The garden has been a community effort with support from the PTO and school administrators, says McDonald.
“I love the idea of the garden,” says Dr. Richard Fair, school principal. “It gives the students a “hands-on” opportunity to see how their education regarding plant growth works in real life and real time.
“The garden was absolutely a positive experience for students and staff alike,” says Fair. “I am very appreciative of all the parents that pitched in and made the garden project work so well. It is a wonderful example of school and community working together to provide a rich and authentic learning experience for our students.”
Financial support came from the community as well. The Tinc Rd. School PTO was awarded two grants to support its garden program.
Margaret Noon, President of Slow Food NNJ and a farm owner in Budd Lake, awarded $800 worth of materials in the fall of 2012 and has served as an advisor to the PTO suggesting what types of seeds to plant. The PTO used these funds to purchase a Deer fence, three raised beds and soil.
Whole Foods awarded a $2,000 grant in the spring of 2013 to will help sustain the program another year and expand the garden with more beds and a small, portable green house so students can start seedlings earlier in the year.
Other donations came from Tim Quinn, director of Public Works in Mt. Olive, who gave wood chips that surround the beds; and Struble Brothers Landscaping in Hopatcong who gave a truck load of organic soil.
“It’s been a great community effort all around,” says McDonald, who hopes to see the garden grow even more.
“We would like to grow little by little each year,” says McDonald, and try to get more grades involved.
The first and second graders planted seeds in April 2013 that harvested radishes, spinach and carrots in June. The eight classes had “Salad Parties” to enjoy what they grew.
“They were very excited to pick and eat those vegetables,” says McDonald, who has a fifth and second grader at Tinc Rd. School. “There wasn’t one student who didn’t want to try the spinach or a radish. It increased their enthusiasm rather than just having it purchased for them.”
All grade levels can connect the garden to the classroom. First graders learn parts of the plant. They can watch lettuce seeds in a classroom grow in a cup, then plant them in a garden to be harvested, and then eat them.
“You put a seed in the ground, it will grow,” says McDonald who grows her own garden at home. “It’s pretty fascinating. The children just love it. Just learning where your food comes from, that it doesn’t come from a plastic bag, gives them a new perspective on their vegetables.”

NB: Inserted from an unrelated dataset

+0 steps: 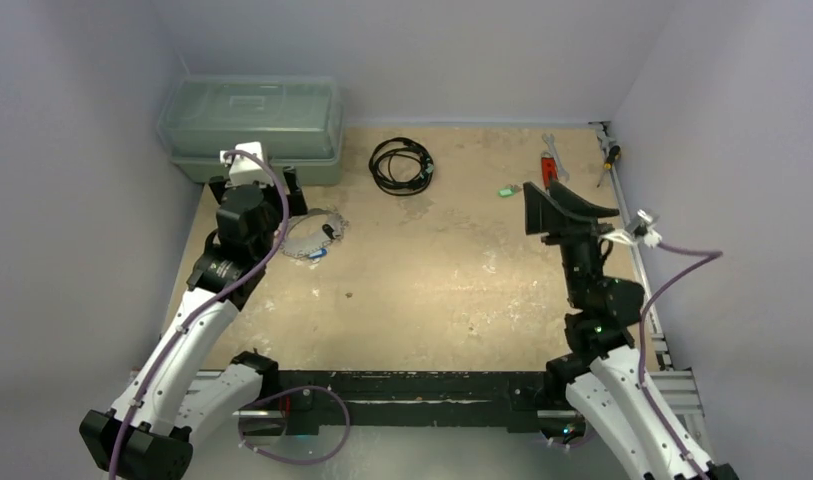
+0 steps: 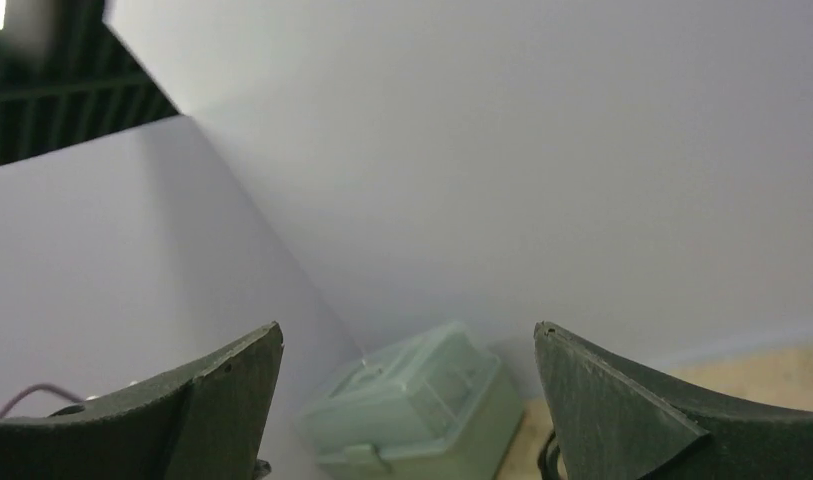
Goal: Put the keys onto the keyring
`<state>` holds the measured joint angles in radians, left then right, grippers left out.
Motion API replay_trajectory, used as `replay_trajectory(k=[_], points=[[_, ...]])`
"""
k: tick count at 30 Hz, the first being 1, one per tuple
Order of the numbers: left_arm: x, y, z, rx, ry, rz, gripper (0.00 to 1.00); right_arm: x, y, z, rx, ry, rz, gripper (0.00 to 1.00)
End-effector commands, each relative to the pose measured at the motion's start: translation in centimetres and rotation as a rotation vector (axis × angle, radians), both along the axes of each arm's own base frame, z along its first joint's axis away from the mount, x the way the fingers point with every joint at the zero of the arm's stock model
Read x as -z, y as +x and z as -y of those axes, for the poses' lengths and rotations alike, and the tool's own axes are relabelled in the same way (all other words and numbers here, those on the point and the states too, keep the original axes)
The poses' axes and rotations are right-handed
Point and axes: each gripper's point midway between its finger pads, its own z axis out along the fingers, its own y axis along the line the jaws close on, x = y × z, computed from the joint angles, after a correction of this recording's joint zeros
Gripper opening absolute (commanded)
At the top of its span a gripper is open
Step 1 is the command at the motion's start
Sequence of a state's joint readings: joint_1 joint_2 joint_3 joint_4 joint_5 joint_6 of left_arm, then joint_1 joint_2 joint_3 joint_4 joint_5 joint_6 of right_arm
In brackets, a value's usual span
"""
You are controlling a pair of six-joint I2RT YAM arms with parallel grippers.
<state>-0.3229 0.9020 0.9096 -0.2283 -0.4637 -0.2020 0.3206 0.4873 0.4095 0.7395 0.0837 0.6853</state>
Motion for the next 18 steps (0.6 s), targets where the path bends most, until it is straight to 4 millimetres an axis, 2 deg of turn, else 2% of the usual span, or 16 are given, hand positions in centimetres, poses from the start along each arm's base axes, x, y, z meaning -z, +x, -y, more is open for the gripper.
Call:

Also planned for second graders is a “Veggie Day” where students provide a classroom tasting of various types of fruits and vegetables – some of which will have been harvested from the garden.

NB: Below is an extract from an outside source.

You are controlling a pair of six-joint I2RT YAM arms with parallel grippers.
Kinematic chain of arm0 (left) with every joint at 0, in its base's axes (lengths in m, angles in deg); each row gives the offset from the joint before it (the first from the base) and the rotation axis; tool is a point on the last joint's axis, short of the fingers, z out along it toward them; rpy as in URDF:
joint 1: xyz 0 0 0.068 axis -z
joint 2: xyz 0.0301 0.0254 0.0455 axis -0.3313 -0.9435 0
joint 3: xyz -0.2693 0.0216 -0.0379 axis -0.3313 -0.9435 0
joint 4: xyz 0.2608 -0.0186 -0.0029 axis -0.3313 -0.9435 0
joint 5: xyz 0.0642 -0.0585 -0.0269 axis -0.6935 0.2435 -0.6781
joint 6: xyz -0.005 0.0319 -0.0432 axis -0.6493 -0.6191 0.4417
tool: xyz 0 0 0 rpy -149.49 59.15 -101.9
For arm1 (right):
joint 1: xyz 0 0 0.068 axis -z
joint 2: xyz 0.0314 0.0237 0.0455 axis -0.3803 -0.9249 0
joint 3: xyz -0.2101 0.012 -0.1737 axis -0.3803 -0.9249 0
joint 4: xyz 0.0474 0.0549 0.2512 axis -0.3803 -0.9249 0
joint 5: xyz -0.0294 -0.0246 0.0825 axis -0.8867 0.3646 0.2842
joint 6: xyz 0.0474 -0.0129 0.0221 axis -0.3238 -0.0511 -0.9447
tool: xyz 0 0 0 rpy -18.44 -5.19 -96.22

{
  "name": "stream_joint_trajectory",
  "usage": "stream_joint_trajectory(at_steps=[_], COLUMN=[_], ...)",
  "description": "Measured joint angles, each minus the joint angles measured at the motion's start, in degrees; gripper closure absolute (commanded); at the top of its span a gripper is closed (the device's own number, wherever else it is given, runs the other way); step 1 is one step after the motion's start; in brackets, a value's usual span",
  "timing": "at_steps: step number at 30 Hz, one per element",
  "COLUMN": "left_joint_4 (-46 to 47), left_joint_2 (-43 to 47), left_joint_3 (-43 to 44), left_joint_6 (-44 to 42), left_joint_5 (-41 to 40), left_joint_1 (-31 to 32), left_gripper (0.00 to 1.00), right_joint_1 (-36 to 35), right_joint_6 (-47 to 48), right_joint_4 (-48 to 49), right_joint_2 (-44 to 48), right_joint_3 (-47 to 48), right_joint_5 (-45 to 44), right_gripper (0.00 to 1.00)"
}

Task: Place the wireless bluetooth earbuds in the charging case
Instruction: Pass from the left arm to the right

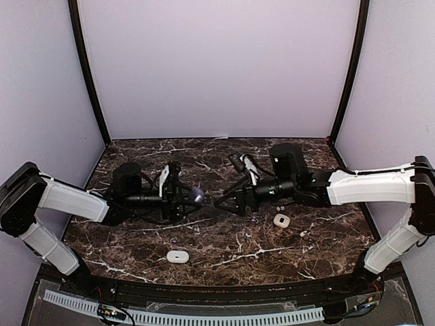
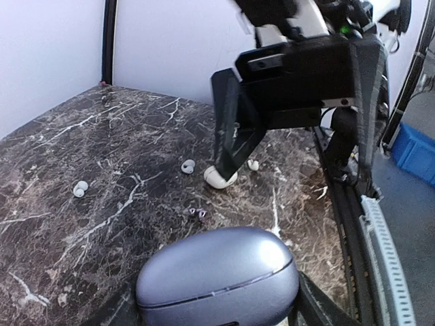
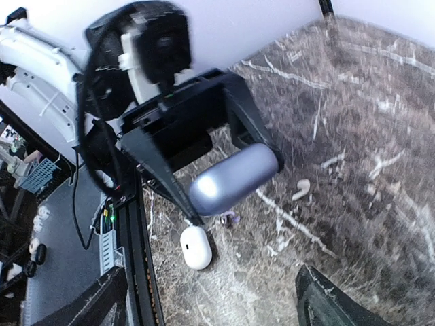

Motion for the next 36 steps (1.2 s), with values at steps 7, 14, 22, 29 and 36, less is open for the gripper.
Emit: stream_joint_trajectory(at_steps=[7, 14, 22, 29, 36], left_joint_4=[3.0, 19.6, 32.5, 36.0, 36.6], left_joint_2=[-4.5, -10.5, -11.9, -16.1, -18.3], left_joint_3=[8.8, 10.0, 13.3, 16.7, 18.0], left_joint_6=[20.9, 49.1, 64.0, 68.6, 70.1], left_joint_5=[18.0, 30.8, 36.6, 39.3, 39.9], left_joint_1=[-2.1, -2.0, 0.1, 3.8, 4.0], left_gripper=[0.51, 0.51, 0.53, 0.54, 0.54], right_joint_1=[0.0, 0.2, 0.2, 0.1, -1.1], right_joint_6=[15.0, 30.5, 41.9, 46.6, 51.2], right_joint_4=[6.1, 11.8, 14.6, 13.3, 9.8], right_joint_2=[9.1, 18.1, 20.1, 15.6, 11.0], right_joint_3=[-7.0, -14.7, -15.2, -9.9, -5.2], right_joint_5=[-1.2, 0.3, 5.5, 12.0, 16.9], right_gripper=[0.14, 0.15, 0.2, 0.27, 0.32])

For the kindergarten classes, McDonald says the PTO is thinking of arranging a “bean in a bag” lesson so students can learn how bean sprouts open. For third grade, students may connect to the garden program through a science lesson.
The garden is dormant for now, but some experts have visited the school in the interim.
The Tinc Road School nurse has arranged visits from Diane Delany, a nutritionist from Atlantic Health, every six weeks to teach the second grade class about living a healthy lifestyle and making healthier eating choices to “instill good eating habits early.
David Scott, who manages the Goryeb kid-FIT program (Goryeb Children’s Hospital in Morristown) that assists families in making better lifestyle choices through nutrition and fitness, has also visited the school to meet with the PTO The students will then connect what they’ve learned to the garden.
Come the spring, “we will rip old stuff out, buy more soil, refill the beds, get our team together, extend the deer fence, get our grant money together and more beds in there,” says McDonald. “We’re set through the fall of next year.”